Task to complete :: In the entries below, begin at the line with "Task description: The" and stop after the line with "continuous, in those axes"; output those lines exactly and omit the pictures.

Information supplied ::
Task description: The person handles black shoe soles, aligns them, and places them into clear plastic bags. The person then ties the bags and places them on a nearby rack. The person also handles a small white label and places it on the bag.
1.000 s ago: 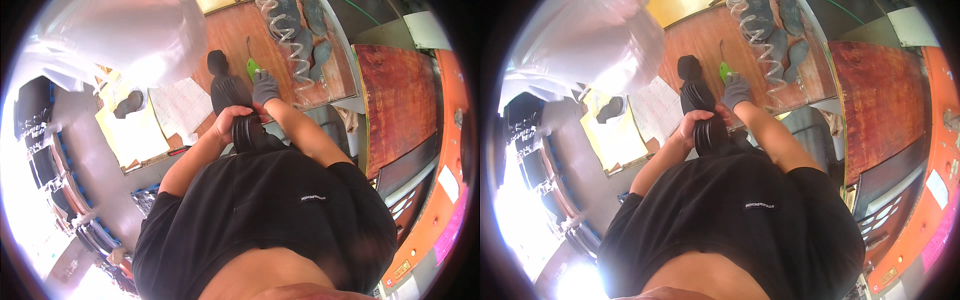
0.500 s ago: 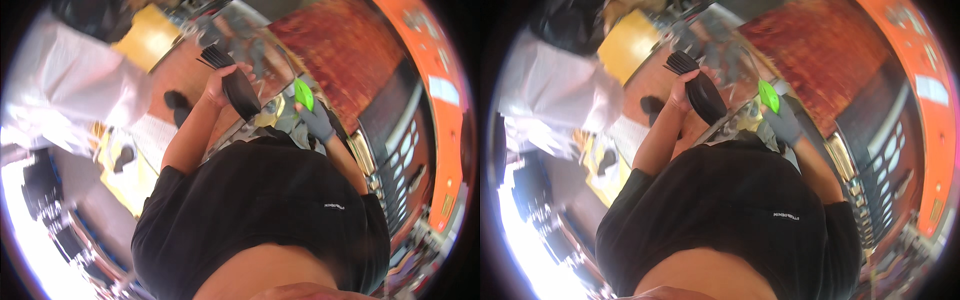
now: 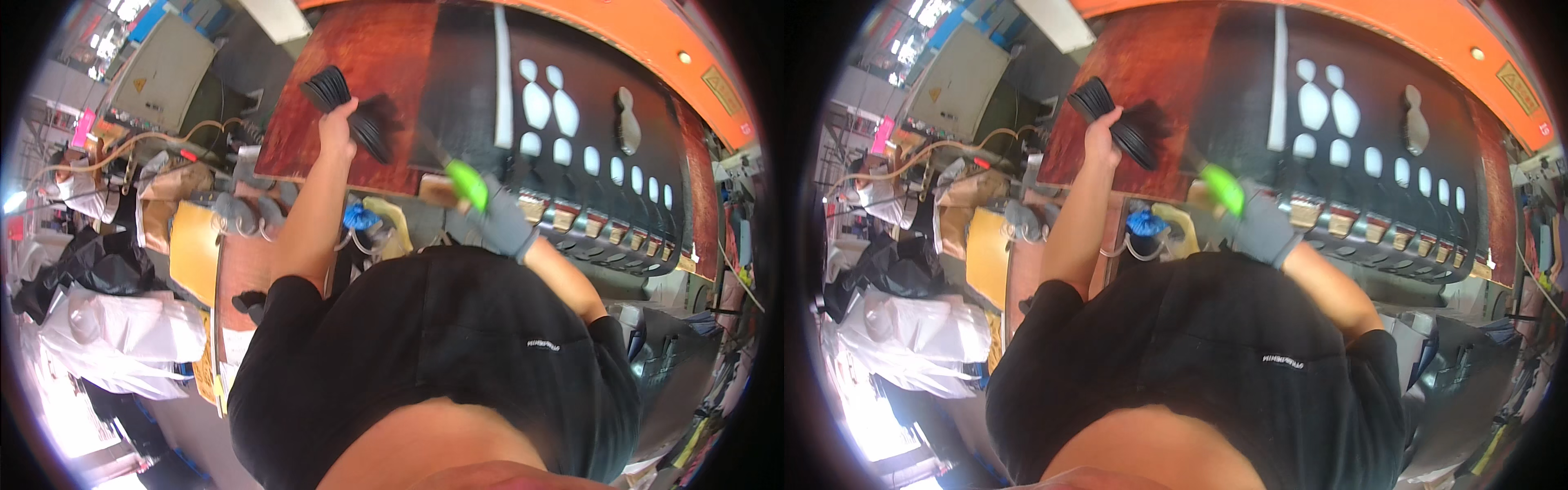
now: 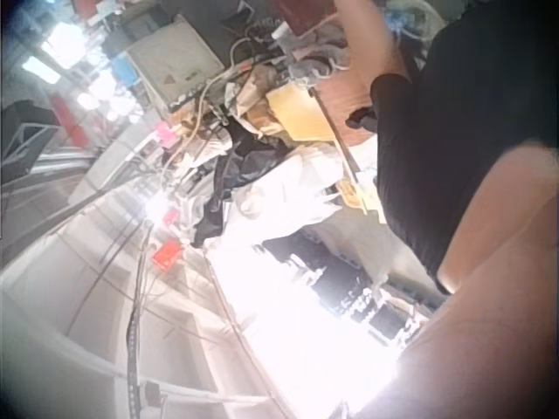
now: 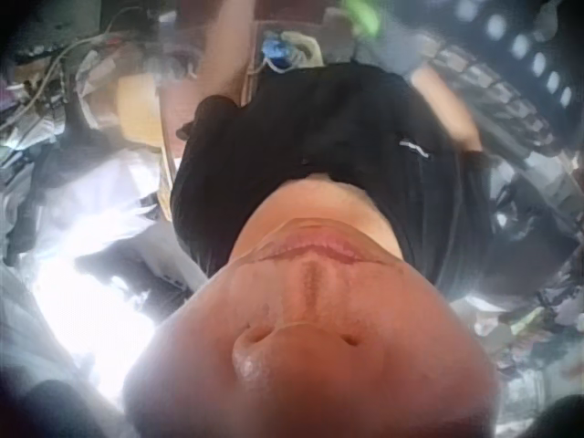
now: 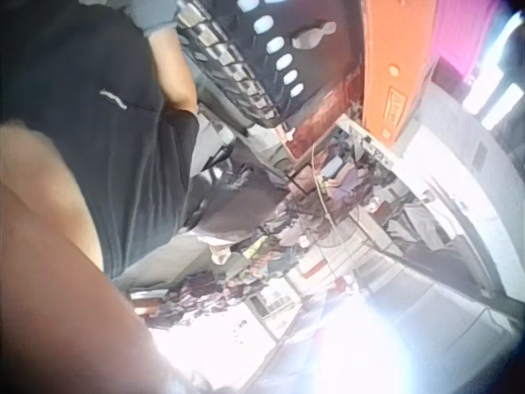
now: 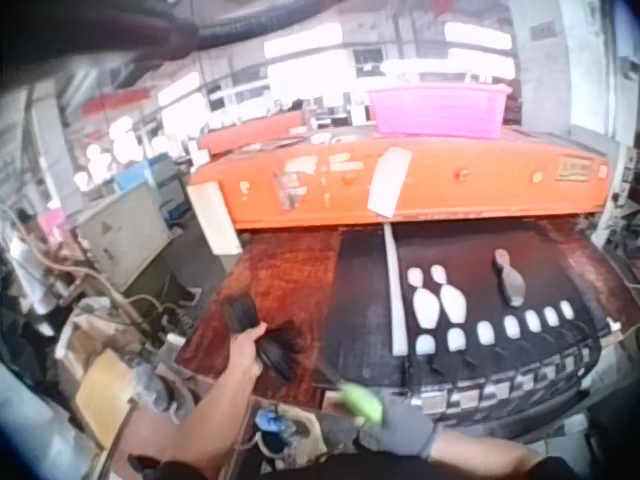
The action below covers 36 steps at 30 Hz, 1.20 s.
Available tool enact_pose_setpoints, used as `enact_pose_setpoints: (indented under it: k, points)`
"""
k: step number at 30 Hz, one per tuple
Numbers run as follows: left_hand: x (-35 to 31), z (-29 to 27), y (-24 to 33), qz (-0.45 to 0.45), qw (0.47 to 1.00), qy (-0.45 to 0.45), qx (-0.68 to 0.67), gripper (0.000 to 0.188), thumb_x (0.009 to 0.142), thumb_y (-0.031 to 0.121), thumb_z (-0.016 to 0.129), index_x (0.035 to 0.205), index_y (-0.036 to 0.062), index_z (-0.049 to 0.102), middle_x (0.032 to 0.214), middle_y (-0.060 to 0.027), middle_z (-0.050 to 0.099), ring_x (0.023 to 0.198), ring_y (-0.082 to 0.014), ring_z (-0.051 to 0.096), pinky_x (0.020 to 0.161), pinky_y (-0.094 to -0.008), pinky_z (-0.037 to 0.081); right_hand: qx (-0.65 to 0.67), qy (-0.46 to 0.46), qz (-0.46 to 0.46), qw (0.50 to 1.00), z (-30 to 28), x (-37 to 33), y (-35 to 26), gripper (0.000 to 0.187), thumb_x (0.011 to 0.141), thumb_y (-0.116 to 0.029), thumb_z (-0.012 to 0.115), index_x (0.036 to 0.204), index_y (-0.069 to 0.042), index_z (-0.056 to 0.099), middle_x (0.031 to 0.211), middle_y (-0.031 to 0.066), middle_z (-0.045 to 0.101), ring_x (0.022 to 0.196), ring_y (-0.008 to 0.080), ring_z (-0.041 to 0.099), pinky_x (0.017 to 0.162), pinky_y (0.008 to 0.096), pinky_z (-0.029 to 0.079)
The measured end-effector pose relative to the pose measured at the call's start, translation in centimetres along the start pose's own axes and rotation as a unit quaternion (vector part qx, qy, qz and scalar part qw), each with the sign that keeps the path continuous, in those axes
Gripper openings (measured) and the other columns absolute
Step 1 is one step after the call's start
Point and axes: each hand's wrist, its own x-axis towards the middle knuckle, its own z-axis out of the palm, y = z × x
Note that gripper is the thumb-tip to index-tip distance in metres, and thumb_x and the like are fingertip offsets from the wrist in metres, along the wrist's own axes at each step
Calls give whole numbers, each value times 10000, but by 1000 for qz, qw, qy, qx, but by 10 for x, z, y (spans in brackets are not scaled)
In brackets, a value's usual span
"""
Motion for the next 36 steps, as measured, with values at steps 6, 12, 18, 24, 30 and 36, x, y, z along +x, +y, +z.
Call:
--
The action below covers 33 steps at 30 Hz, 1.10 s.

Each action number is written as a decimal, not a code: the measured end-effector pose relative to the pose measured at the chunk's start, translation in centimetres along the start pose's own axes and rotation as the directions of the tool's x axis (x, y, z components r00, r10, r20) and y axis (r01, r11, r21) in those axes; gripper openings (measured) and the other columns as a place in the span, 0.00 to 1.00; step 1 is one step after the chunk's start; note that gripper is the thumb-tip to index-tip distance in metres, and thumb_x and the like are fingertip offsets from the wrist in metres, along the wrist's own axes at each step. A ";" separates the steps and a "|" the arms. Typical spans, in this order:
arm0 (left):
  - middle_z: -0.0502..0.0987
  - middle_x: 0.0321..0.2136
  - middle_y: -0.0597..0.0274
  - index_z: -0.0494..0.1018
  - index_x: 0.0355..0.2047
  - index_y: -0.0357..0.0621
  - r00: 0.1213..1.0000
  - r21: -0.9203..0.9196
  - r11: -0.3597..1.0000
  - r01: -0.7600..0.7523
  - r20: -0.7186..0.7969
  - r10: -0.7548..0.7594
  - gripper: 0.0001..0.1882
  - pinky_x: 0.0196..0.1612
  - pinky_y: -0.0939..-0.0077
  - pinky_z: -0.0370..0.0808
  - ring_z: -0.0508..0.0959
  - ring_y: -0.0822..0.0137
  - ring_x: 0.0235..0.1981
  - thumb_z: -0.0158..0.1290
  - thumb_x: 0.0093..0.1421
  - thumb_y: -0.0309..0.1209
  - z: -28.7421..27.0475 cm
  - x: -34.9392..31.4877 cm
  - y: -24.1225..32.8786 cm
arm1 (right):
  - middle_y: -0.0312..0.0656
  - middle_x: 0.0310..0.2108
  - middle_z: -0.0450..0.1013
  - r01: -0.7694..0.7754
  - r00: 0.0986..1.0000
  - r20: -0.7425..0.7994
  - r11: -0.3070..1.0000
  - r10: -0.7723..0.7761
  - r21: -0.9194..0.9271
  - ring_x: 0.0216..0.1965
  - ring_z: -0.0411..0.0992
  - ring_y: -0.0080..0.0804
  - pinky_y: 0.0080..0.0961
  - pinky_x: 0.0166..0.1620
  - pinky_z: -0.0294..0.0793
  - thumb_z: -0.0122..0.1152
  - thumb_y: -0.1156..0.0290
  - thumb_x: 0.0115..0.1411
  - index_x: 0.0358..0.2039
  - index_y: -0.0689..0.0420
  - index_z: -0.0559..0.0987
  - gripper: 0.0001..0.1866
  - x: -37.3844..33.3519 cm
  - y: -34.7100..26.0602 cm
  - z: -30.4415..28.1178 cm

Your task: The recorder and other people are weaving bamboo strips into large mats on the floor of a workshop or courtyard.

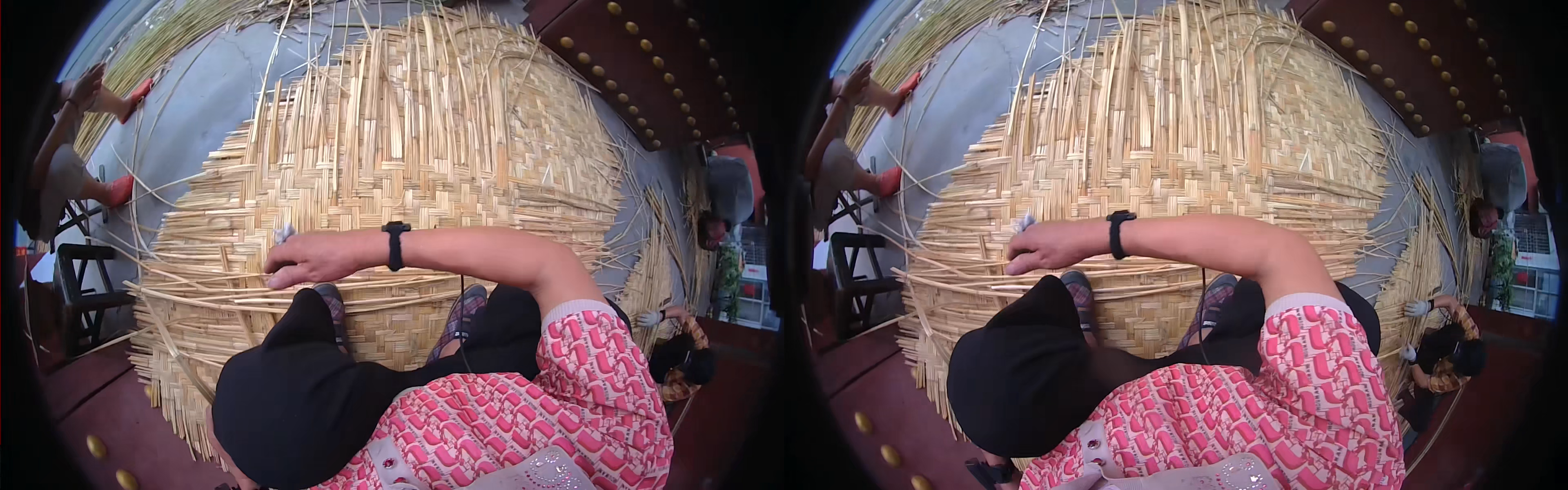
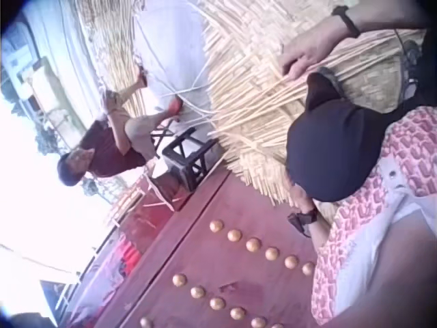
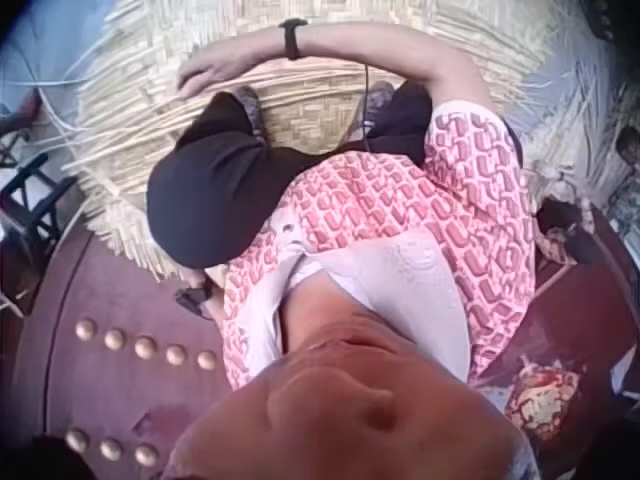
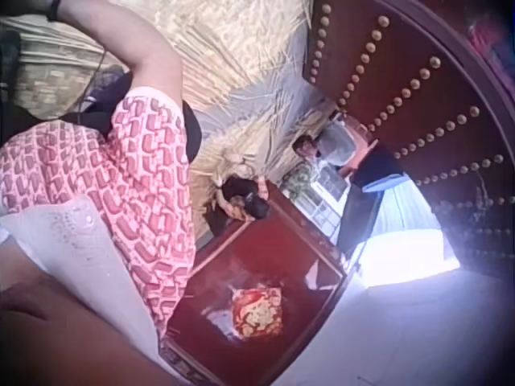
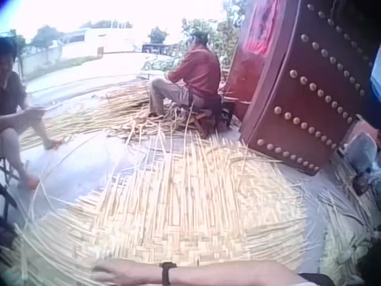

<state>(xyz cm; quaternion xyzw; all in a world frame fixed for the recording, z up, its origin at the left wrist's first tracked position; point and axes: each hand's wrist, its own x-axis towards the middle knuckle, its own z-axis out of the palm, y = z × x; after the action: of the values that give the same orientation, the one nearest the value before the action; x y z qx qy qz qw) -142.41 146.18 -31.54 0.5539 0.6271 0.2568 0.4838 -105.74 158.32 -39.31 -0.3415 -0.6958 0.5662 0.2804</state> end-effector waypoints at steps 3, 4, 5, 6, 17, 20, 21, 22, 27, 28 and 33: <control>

Exercise response ::
Task description: The person handles black shoe soles, aligns them, and places them into clear plastic bags. The person then ties the bags and places them on a nearby rack. The person also handles a small white label and places it on the bag.
1.000 s ago: 
0.500 s ago: 
now: 
now: 
now: 
now: 
now: 
The action below covers 36 steps at 30 Hz, 1.20 s.
Available tool enact_pose_setpoints, used as `enact_pose_setpoints: (indented under it: k, points)`
"""
k: step number at 30 Hz, one per tuple
Numbers run as follows: left_hand: x (-35 to 31), z (-29 to 27), y (-24 to 33), qz (-0.45 to 0.45), qw (0.47 to 1.00), qy (-0.45 to 0.45), qx (-0.68 to 0.67), gripper (0.000 to 0.188), thumb_x (0.009 to 0.142), thumb_y (-0.031 to 0.121), thumb_z (-0.016 to 0.129), index_x (0.035 to 0.205), index_y (-0.036 to 0.062), index_z (-0.049 to 0.102), middle_x (0.032 to 0.214), middle_y (-0.060 to 0.027), middle_z (-0.050 to 0.099), ring_x (0.023 to 0.198), ring_y (-0.082 to 0.014), ring_z (-0.051 to 0.096), pinky_x (0.020 to 0.161), pinky_y (-0.094 to -0.008), pinky_z (-0.037 to 0.081); right_hand: qx (-0.65 to 0.67), qy (-0.46 to 0.46), qz (-0.46 to 0.46), qw (0.50 to 1.00), z (-30 to 28), x (-37 to 33), y (-35 to 26), gripper (0.000 to 0.187), thumb_x (0.011 to 0.141), thumb_y (-0.116 to 0.029), thumb_z (-0.012 to 0.115), index_x (0.036 to 0.204), index_y (-0.069 to 0.042), index_z (-0.056 to 0.099), middle_x (0.031 to 0.211), middle_y (-0.031 to 0.066), middle_z (-0.045 to 0.101), ring_x (0.022 to 0.196), ring_y (-0.008 to 0.080), ring_z (-0.041 to 0.099), pinky_x (0.017 to 0.162), pinky_y (0.008 to 0.096), pinky_z (-0.029 to 0.079)
The measured end-effector pose relative to the pose measured at the call's start, translation in centimetres along the start pose's own axes and rotation as a unit quaternion (vector part qx, qy, qz and scalar part qw), each with the sign that keeps the path continuous, in those axes

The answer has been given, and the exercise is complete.